Scientists in the European Molecular Biology Laboratory have discovered a remarkable adaptation to starvation in yeast cells. When a yeast cell yearns for nutrients, its ribosomes begin to coat the cell’s mitochondria. It turns out these ribosomes aren’t producing anything, but rather they are in hibernation. Producing proteins requires a lot of energy, so the conservation of energy through hibernation allows the cell to survive.
Scientists were curious about why the ribosomes specifically cling to the mitochondria. One explanation is that the mitochondria could provide protection to the ribosomes. There are forms of mitochondria that can protect parts of the cell, so this is a possible outlook. Another potential explanation for the ribosomes activity is starving cells need a way to quickly start producing energy once nutrients are available again. Since mitochondria are the energy producers of the cell, having ribosomes nearby to produce necessary proteins might speed this process.

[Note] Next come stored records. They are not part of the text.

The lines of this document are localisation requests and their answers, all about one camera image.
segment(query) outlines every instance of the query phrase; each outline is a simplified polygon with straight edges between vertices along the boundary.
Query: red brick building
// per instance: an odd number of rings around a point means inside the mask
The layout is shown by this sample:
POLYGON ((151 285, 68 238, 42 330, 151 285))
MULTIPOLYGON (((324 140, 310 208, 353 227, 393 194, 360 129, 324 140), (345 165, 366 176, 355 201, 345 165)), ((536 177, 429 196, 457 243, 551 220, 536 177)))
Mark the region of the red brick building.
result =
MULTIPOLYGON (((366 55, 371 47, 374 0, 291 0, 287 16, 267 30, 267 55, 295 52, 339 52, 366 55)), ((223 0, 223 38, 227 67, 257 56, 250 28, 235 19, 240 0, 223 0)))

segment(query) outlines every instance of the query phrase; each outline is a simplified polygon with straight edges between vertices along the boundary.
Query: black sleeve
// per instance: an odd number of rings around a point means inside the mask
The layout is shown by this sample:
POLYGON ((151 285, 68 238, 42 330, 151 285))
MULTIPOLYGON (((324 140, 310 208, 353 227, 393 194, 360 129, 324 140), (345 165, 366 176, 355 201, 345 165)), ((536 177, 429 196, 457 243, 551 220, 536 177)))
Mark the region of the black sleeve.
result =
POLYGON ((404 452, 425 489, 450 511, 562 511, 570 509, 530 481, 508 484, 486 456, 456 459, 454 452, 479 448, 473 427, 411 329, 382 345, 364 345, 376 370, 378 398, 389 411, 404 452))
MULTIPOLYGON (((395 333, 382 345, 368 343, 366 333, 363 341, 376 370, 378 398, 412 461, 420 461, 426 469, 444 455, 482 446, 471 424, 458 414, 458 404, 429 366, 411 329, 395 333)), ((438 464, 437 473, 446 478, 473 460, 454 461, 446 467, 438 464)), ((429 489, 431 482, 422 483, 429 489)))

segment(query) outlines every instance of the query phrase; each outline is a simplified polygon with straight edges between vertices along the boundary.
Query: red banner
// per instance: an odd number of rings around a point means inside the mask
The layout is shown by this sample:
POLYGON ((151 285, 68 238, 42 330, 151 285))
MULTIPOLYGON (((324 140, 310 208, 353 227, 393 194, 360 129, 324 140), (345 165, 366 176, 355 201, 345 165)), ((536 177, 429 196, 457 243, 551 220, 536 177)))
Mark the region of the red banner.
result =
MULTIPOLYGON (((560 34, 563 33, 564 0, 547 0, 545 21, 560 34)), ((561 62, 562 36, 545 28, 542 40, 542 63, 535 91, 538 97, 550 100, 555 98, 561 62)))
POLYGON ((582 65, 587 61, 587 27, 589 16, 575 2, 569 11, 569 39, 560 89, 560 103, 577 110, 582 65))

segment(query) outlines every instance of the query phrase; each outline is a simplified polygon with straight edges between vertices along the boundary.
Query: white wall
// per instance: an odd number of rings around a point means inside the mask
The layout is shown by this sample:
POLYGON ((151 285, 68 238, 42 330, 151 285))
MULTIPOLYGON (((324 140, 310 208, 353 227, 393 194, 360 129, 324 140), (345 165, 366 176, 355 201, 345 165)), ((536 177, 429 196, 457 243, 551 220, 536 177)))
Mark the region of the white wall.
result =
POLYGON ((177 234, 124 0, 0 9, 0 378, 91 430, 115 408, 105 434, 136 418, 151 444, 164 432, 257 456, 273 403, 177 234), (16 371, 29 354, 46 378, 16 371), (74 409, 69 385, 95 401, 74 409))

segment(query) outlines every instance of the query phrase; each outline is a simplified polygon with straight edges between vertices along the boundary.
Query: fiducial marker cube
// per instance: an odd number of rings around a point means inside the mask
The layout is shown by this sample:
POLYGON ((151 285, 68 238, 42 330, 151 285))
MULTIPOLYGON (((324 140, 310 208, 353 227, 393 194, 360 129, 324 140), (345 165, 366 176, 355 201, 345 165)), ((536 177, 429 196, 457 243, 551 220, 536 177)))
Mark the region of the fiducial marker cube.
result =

The most surprising part of this study was that the ribosomes attached to the mitochondrial outer membrane in a way that is completely different from what is known. Normally, ribosomes interact with the mitochondria via the large subunit, but in the yeast, the ribosomes were interacting with the small subunit. The research team plans to follow up this study by learning more about why this difference occurs.
This study is critical in understanding the spread of cancer cells. Cancer cells grow so rapidly that their demand for nutrients and oxygen outpaces the supply. This means most cancer cells are constantly starving themselves. Yet, they survive and multiply. If we can understand the foundations of this adaptation, maybe we can find a way to take advantage of the starving cancer cells and make them more susceptible to treatment.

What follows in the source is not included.